▶ **Work task**
Your response should be the lines from the one containing "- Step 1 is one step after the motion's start" through the end of the material, copied exactly and with nothing added.

▶ **The data**
※

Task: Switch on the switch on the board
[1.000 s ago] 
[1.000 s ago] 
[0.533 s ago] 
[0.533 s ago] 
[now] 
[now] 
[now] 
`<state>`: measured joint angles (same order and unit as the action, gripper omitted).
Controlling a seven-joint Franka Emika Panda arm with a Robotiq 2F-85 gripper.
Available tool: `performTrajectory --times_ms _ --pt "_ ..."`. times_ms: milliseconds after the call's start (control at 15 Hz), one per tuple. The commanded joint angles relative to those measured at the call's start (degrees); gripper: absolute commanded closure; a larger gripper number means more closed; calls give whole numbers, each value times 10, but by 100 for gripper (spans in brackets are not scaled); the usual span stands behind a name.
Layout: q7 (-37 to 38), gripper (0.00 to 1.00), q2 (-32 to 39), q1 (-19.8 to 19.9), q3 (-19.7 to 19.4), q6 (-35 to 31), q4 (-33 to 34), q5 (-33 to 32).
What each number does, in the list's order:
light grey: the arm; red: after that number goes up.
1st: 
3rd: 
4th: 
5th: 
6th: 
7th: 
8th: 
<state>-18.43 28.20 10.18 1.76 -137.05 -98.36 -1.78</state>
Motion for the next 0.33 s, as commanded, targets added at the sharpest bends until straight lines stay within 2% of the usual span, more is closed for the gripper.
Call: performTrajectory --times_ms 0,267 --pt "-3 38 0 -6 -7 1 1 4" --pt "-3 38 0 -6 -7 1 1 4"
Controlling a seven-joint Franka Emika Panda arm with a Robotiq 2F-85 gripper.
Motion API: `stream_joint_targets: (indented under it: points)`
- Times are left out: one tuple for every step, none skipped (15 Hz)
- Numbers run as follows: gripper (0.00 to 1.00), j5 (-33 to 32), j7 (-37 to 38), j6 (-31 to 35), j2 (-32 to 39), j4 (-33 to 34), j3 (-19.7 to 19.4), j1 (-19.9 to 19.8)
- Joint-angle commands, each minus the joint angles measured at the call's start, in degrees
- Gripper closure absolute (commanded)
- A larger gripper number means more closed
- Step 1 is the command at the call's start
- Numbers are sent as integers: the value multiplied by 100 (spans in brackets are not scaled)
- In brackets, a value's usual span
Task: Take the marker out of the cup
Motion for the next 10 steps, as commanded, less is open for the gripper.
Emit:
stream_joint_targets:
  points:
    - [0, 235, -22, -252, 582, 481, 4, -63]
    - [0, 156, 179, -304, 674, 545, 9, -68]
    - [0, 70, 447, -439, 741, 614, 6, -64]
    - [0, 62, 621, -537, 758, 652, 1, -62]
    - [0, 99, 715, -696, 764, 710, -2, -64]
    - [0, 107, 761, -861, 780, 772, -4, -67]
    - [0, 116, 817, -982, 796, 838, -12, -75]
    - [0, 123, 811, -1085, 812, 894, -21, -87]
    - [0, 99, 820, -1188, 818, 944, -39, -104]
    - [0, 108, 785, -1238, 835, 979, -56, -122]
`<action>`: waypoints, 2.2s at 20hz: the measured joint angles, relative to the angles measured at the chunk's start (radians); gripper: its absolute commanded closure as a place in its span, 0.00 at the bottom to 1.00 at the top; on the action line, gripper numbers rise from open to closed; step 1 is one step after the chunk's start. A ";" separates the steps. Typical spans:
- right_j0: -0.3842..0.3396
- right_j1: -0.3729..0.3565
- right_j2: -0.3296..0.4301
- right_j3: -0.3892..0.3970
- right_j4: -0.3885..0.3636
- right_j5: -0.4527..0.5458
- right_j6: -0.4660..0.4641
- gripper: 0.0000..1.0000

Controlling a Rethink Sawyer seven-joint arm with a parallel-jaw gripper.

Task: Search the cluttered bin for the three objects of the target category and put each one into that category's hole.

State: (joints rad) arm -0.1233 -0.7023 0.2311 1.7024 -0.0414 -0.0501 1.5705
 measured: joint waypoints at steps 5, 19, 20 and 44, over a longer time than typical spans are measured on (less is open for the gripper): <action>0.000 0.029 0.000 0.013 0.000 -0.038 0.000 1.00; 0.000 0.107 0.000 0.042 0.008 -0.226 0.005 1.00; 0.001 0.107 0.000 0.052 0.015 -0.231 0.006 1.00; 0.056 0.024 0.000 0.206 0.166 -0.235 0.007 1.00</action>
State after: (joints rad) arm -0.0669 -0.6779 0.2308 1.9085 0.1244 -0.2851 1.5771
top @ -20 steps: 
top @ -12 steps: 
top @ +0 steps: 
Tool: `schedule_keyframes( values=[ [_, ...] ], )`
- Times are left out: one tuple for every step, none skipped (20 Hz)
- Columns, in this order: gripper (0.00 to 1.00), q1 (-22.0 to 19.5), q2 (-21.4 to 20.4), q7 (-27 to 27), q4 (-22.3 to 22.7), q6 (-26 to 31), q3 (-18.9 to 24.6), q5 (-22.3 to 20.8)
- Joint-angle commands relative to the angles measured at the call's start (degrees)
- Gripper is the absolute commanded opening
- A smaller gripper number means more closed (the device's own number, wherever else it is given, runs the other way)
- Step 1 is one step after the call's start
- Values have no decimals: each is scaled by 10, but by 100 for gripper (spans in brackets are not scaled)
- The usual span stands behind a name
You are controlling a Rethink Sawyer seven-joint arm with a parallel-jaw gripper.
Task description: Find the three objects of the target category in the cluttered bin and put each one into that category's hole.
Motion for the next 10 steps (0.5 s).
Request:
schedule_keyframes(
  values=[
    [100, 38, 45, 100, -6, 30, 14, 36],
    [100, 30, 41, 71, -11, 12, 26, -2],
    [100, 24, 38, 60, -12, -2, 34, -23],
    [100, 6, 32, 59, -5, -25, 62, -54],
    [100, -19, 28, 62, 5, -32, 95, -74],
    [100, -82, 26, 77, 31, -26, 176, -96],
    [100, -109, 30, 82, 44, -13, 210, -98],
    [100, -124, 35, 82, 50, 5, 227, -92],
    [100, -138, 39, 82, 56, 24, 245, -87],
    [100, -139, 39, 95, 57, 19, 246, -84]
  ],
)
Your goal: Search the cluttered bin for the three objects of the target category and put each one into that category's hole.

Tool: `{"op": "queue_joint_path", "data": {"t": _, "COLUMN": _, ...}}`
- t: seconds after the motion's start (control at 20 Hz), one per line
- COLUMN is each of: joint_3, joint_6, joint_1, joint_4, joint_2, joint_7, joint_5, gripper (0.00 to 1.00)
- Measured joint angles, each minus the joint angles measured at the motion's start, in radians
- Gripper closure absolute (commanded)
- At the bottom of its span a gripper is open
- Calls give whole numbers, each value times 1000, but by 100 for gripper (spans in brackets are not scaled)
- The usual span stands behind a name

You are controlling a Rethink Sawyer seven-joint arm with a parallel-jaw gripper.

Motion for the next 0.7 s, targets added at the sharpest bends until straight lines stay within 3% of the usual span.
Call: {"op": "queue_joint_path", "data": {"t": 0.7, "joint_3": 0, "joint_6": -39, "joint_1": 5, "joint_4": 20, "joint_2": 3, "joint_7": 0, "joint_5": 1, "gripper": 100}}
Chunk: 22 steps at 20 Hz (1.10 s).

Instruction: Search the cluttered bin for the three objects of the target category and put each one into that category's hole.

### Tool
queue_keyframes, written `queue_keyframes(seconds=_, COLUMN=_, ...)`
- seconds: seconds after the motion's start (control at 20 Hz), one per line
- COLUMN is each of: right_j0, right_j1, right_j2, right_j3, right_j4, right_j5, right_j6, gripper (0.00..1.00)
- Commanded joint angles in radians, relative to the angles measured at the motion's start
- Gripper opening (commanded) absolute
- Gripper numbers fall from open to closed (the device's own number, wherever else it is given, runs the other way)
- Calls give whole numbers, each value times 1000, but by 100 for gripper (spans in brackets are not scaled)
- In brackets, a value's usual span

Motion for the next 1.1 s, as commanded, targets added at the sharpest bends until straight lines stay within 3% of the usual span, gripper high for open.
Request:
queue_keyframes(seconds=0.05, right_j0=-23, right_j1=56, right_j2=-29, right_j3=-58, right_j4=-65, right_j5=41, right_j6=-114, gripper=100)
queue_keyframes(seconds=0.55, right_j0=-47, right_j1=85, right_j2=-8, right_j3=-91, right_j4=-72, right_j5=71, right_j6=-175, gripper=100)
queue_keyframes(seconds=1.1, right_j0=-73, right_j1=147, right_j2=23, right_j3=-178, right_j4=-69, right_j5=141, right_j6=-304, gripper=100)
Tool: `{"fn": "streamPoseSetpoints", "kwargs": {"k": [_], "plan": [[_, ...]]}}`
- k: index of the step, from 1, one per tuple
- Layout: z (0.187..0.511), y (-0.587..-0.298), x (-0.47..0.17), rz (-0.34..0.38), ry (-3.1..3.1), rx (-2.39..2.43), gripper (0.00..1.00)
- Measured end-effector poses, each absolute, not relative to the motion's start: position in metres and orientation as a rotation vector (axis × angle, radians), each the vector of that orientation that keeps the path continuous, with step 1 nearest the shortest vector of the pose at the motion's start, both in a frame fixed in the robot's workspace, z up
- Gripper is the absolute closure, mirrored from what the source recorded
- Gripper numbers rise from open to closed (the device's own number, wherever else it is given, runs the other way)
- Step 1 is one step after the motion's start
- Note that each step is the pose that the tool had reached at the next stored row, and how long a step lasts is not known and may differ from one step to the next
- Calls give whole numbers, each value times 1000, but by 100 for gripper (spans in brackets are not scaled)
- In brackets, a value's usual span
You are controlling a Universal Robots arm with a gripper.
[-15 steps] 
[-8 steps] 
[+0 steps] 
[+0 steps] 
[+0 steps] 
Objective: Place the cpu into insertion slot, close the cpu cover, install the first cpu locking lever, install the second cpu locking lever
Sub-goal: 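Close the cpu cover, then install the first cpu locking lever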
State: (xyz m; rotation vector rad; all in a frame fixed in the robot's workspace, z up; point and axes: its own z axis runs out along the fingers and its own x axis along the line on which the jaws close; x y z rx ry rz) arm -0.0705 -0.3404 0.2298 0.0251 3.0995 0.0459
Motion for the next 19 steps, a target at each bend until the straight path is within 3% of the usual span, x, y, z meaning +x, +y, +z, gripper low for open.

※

▶ **Task result**
- Step 1 is one step after the motion's start
- Note that each step is the pose that the tool had reached at the next stored row, and how long a step lasts is not known and may differ from one step to the next
- Calls give whole numbers, each value times 1000, but by 100 for gripper (spans in brackets are not scaled)
- In brackets, a value's usual span
You are controlling a Universal Robots arm with a gripper.
[-15 steps] 
[-8 steps] 
[+0 steps] 
[+0 steps] 
[+0 steps] 
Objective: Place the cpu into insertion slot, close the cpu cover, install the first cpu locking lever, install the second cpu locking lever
Sub-goal: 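Close the cpu cover, then install the first cpu locking lever
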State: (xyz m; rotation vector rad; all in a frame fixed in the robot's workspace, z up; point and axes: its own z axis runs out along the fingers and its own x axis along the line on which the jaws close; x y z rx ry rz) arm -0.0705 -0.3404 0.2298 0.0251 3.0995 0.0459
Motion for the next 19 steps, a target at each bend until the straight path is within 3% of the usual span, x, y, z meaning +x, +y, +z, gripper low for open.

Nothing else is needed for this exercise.